E non occorre essere dei sociologi per rendersene conto, ma basta leggere i dati e le statistiche. Come quelle sulla povertà minorile, ad esempio, che ci dicono che il 30% circa dei residenti under 18 in Italia sono oggi in condizione di deprivazione materiale, un numero che si è quasi triplicato in questi anni di crisi. Come quelle sulle disuguaglianze dei redditi percepiti, secondo le quali l’Italia è uno dei paesi nei quali questa divaricazione si è più ampliata nel corso degli ultimi decenni. Come quelle sull’immigrazione, che ci segnalano che almeno i due terzi dei richiedenti asilo che giungono nel nostro paese non ne hanno diritto, eppure rimangono sul nostro territorio come fantasmi senza diritti e senza doveri.

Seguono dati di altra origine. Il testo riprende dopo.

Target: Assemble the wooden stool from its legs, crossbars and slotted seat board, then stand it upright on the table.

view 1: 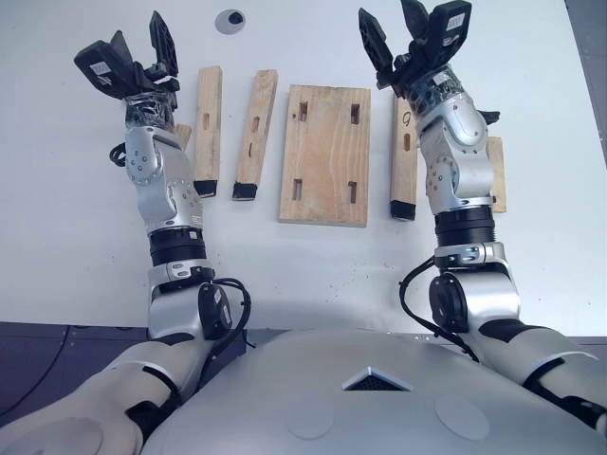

Che risposte intendiamo dare a queste condizioni, a queste paure, a queste incertezze?
Possiamo accontentarci di puntare tutto sulla ripresa economica, sul rilancio della crescita? O c’è qualcosa di più da fare, c’è una risposta più complessa e articolata da un preparare e proporre?
La lezione degli Stati Uniti a me pare significativa: un paese che ha conosciuto negli ultimi anni, sotto la presidenza Obama, una continua crescita economica che l’ha proiettata fuori dalla recessione rapidamente, che vede tassi di disoccupazione ai minimi da decenni, e che pure ha votato per l’uomo anti sistema, ha mostrato il volto della rabbia, della marginalità, dell’esclusione.
Dunque ci illudiamo se pensiamo che la crescita economica sia sufficiente.
Occorrono ricette molto più profonde. Occorre attrezzare un’ipotesi di futuro più incisiva, empatica, solidale, coraggiosa.
Per queste ragioni, io credo, siamo davvero dinanzi ad una sfida enorme, e alla vigilia di una fase politica totalmente nuova e diversa da quella vissuta in questa legislatura.
E per questo vorrei che il partito democratico arrivasse alle prossime elezioni a valle di una discussione vera, profonda, dallo sguardo lungo.
Nel corso della quale anche Matteo Renzi fosse messo nelle condizioni di profilare un nuovo progetto, di delineare quell’idea profonda su cui costruire il futuro del paese, di raccontare all’Italia un messaggio di speranza, di solidarietà, di inclusione.
Ne riparleremo, con calma. Intanto, un augurio sincero a tutti di Buon Natale.